Run with the Simulation Engine¶
[!NOTE] Check the Simulation Engine documentation to learn more about Flower simulations and how to optimize them.
By default, the example runs for 250 rounds using three clients. Launch it with default settings with:
flwr run .
The expected last lines of the log should look like:
...
INFO : --- ServerApp Round 250 / 250 ---
INFO : Requesting embeddings from 3 nodes...
INFO : Received 3/3 results
INFO : Round 250, Loss: 0.3096, Accuracy: 84.94%
INFO : Sending gradients to 3 nodes...
INFO :
INFO : === Final Results ===
INFO : Round 25 -> Loss: 0.6458 | Accuracy: 61.89%
INFO : Round 50 -> Loss: 0.5888 | Accuracy: 67.76%
INFO : Round 75 -> Loss: 0.5265 | Accuracy: 72.49%
INFO : Round 100 -> Loss: 0.4939 | Accuracy: 74.41%
INFO : Round 125 -> Loss: 0.4499 | Accuracy: 78.13%
INFO : Round 150 -> Loss: 0.4012 | Accuracy: 81.51%
INFO : Round 175 -> Loss: 0.3691 | Accuracy: 82.07%
INFO : Round 200 -> Loss: 0.3710 | Accuracy: 82.75%
INFO : Round 225 -> Loss: 0.3172 | Accuracy: 84.44%
INFO : Round 250 -> Loss: 0.3096 | Accuracy: 84.94%
You can also override some of the settings for your ClientApp and ServerApp defined in pyproject.toml. For example:
flwr run . --run-config "num-server-rounds=500 learning-rate=0.05"

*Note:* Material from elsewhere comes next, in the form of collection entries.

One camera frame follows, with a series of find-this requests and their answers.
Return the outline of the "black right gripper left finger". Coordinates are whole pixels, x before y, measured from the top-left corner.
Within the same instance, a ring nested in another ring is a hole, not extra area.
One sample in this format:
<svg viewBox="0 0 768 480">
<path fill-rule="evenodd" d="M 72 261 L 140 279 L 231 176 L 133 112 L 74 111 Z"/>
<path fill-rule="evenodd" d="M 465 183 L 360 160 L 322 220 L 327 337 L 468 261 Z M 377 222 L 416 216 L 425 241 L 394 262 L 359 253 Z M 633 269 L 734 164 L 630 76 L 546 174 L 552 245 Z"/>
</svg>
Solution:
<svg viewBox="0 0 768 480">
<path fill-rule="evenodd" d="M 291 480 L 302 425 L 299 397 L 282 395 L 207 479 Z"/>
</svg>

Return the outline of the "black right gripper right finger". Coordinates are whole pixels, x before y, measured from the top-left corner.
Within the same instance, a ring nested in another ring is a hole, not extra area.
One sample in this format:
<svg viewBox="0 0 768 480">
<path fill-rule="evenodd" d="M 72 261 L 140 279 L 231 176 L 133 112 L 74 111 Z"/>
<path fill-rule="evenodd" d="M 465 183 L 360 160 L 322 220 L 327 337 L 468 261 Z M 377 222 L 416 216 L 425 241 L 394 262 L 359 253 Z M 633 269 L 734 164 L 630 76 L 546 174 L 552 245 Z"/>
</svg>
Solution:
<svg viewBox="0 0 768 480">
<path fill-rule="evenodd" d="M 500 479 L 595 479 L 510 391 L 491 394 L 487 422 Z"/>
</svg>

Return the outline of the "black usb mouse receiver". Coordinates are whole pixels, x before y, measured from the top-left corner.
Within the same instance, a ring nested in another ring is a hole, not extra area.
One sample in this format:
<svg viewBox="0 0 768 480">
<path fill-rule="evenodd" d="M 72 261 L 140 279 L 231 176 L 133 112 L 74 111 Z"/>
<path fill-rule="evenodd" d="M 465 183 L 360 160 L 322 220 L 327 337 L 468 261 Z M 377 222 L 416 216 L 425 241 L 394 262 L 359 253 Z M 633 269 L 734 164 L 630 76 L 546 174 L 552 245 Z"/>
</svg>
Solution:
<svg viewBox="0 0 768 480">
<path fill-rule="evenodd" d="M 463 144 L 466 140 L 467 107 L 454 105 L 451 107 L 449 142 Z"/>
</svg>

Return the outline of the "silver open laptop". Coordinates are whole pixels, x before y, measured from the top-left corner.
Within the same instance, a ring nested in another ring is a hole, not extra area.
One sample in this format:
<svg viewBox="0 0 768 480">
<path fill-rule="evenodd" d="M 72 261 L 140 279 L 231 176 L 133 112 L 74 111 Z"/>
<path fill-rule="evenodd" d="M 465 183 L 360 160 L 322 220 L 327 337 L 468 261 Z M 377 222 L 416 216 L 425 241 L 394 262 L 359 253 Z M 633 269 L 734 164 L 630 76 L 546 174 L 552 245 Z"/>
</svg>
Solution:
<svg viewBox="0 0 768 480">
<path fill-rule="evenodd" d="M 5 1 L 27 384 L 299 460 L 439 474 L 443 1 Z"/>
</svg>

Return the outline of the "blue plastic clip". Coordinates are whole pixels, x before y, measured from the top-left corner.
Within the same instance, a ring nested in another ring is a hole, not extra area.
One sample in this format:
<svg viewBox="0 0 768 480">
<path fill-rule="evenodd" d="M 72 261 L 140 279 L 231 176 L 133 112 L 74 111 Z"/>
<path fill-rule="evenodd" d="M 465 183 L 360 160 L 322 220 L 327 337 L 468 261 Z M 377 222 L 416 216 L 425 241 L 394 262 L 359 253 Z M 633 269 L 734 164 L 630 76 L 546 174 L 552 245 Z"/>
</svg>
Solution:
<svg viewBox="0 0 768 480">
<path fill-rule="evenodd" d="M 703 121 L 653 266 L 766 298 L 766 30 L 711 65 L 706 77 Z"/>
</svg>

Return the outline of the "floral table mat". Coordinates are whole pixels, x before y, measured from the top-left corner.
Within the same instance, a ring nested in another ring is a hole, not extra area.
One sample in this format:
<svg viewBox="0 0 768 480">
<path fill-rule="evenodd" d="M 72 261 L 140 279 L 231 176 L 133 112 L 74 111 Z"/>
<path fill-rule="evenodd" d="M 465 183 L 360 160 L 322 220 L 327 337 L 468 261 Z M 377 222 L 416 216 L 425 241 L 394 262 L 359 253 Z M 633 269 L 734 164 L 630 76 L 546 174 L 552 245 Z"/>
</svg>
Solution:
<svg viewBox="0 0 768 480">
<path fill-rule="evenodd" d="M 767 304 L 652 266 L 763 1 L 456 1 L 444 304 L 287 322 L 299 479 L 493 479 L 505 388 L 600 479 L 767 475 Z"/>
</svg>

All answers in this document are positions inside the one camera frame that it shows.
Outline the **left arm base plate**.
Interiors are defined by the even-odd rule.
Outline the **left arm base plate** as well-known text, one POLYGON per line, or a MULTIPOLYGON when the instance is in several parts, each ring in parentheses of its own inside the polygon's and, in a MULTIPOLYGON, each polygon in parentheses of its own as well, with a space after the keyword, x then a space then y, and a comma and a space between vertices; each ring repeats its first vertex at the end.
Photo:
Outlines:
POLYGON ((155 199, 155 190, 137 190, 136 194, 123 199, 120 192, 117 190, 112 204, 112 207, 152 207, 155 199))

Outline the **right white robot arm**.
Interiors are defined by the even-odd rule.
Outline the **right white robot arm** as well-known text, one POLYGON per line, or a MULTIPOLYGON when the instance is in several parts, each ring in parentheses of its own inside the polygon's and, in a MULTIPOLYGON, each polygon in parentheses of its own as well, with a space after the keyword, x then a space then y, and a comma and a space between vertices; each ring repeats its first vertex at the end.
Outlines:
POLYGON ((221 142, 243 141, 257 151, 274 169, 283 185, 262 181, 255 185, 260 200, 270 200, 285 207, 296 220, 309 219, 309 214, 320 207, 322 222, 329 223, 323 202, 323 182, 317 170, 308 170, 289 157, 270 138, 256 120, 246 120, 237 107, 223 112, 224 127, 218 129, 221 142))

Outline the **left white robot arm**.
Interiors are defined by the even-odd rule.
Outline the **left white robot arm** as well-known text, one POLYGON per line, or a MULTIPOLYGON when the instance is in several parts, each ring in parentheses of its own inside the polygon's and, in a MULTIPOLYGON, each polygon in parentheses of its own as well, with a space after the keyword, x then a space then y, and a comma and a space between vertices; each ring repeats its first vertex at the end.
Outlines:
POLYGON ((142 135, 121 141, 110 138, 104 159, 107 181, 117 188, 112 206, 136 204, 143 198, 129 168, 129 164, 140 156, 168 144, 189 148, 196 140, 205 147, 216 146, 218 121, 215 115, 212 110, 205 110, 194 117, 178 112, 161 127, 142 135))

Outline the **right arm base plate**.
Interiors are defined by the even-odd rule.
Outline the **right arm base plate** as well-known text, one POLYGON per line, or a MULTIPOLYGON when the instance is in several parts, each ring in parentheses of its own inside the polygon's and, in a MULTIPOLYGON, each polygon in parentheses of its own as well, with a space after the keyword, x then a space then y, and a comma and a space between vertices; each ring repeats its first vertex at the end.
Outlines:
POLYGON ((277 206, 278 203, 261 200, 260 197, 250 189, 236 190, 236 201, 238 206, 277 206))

Run with the Deployment Engine¶
Follow this how-to guide to run the same app in this example but with Flower’s Deployment Engine. After that, you might be intersted in setting up secure TLS-enabled communications and SuperNode authentication in your federation. If you are already familiar with how the Deployment Engine works, you may want to learn how to run it using Docker. Check out the Flower with Docker documentation.